- _Your goal_: Set down again exactly the lines of the listing below that fall between the line holding "(359, 104): 90" and the line holding "(55, 132): -0.31, -0.03", inclusive.

- _Source material_:
···

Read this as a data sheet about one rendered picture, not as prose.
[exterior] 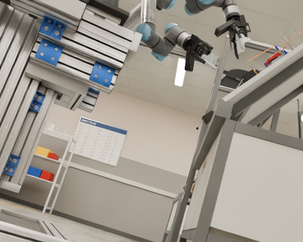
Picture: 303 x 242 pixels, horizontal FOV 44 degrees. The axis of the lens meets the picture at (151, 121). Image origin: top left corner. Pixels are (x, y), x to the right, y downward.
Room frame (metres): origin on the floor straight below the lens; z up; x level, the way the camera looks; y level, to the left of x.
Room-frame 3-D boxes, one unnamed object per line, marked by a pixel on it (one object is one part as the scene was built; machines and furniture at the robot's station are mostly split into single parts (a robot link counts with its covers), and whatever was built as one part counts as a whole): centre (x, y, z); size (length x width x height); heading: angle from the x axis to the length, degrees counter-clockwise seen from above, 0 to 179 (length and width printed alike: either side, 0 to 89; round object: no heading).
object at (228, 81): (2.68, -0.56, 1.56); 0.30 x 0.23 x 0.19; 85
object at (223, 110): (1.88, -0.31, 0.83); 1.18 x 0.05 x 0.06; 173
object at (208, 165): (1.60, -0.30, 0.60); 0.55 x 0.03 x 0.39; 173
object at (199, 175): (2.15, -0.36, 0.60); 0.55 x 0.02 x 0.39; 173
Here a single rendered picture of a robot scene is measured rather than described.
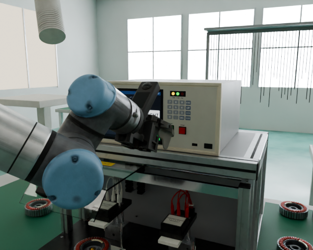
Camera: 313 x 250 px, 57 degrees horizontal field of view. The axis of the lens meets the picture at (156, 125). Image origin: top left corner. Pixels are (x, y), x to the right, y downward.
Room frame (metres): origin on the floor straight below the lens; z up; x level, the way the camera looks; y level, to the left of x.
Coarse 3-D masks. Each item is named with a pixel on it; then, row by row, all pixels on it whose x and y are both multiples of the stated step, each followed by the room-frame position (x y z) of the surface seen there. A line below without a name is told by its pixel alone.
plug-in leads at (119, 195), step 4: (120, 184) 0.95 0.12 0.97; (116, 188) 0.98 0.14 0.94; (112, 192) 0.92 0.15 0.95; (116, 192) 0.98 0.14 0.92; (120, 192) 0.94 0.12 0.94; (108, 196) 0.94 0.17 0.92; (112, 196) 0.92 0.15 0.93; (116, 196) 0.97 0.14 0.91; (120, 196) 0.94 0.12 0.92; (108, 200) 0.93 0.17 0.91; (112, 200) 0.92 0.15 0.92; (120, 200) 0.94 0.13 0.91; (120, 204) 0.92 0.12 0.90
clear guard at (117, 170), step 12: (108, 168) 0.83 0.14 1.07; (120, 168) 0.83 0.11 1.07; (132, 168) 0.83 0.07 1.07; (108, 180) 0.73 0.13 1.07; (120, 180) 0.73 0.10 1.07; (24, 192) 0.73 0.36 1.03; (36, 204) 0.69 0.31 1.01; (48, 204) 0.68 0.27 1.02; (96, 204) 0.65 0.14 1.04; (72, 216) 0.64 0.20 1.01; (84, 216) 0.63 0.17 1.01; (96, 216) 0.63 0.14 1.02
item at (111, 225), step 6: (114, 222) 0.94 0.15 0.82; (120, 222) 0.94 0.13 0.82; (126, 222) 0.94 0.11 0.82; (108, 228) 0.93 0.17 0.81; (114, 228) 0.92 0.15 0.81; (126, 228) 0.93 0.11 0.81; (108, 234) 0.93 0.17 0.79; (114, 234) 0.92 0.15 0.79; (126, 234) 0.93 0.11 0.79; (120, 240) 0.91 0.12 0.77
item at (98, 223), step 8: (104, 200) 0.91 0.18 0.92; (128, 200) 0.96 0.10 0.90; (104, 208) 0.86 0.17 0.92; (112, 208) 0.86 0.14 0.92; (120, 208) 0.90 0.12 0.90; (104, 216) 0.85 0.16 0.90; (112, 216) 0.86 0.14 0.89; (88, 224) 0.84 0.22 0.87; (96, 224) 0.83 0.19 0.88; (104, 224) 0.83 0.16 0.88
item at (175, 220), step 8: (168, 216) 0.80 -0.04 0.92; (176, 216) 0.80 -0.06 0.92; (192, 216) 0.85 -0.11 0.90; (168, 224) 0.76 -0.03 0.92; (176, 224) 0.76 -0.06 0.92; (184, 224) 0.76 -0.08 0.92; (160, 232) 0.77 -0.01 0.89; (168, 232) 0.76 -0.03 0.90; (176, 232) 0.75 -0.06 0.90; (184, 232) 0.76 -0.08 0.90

···

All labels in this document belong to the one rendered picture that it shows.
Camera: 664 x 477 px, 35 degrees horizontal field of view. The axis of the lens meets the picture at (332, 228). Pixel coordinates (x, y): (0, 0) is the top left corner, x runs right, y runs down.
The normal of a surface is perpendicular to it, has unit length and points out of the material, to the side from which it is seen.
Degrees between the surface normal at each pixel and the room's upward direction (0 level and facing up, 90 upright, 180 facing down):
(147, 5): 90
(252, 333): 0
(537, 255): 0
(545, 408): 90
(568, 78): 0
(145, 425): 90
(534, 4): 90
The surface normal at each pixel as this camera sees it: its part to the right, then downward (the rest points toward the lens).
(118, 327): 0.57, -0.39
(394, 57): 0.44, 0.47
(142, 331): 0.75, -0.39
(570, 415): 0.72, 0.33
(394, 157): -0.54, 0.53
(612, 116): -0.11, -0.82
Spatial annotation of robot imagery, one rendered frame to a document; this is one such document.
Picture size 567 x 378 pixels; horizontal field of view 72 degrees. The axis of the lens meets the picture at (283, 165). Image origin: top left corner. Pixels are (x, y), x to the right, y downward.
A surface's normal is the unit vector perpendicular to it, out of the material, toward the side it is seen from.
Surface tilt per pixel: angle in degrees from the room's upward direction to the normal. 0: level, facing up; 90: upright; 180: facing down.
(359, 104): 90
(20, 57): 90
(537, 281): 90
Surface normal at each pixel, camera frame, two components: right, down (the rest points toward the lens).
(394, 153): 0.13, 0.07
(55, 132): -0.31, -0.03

···

- _Your solution_:
(359, 104): 90
(20, 57): 90
(537, 281): 90
Surface normal at each pixel, camera frame, two components: right, down (the rest points toward the lens).
(394, 153): 0.13, 0.07
(55, 132): -0.31, -0.03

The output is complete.